The human characters are, alas, not as well-crafted as the bat puppets. They’re more like the background bats in the scene where the bats besiege a local school, by which I mean, “I’m pretty sure these are crepe paper cut-outs you bought at Party City.” Gunton is the only one who goes full pulp—to be fair, he’s the only one who has the dialogue for it—and the rest of the actors have to shuffle along with pasted-on character details like “I’m a small town Texas sheriff who likes opera!” and heartwarming moments like “I’ll give my treasured bat medallion to this CDC guy who was killed by bats, that’s a coherent gesture. He must have loved bats! Especially the ones that murdered him!” And while movies like this don’t really need or benefit from romance subplots, it’s frustrating to suspect that Sheila and Jimmy’s big tender moment would go in that direction … if Jimmy weren’t Black. (At least he gets to live.)

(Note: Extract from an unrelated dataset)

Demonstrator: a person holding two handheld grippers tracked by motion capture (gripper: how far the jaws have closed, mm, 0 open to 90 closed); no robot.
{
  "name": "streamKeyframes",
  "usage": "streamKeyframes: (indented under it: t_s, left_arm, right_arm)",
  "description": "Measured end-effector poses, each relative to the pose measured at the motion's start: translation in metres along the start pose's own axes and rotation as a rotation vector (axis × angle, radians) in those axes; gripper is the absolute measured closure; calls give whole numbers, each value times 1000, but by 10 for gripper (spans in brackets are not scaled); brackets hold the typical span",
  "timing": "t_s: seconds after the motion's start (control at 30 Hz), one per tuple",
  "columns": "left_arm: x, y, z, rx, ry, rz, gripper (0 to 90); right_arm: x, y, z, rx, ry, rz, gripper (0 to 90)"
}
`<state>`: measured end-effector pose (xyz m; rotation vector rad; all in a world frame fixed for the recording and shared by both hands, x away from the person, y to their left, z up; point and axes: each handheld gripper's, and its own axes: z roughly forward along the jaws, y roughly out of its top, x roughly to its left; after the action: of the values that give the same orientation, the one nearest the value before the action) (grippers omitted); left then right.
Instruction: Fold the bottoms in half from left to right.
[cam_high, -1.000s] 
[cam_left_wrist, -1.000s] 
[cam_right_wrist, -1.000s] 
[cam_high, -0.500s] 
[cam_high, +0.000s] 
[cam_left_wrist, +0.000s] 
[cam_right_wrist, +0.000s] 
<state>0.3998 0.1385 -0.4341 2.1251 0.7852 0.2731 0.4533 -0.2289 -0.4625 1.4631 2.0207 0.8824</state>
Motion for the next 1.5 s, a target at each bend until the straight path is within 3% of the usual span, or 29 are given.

In short, this movie is a mess, and obviously it has nothing to do with real bats (I’m very fond of real bats and will therefore not miss an opportunity to praise Bat World Sanctuary) or real people. But if you want bat puppet carnage and occasional decent set-pieces, this is, again, well-worth watching once, if only so you can quote Gunton’s “I’m a scientist” line as often as I do.

And if you really have the constitution for it, you can drink every time anyone says “bats.” But neither I nor Media Magpies will take legal or moral responsibility for that, as it’s probably not survivable.

Bats is streaming on Amazon Prime and Tubi.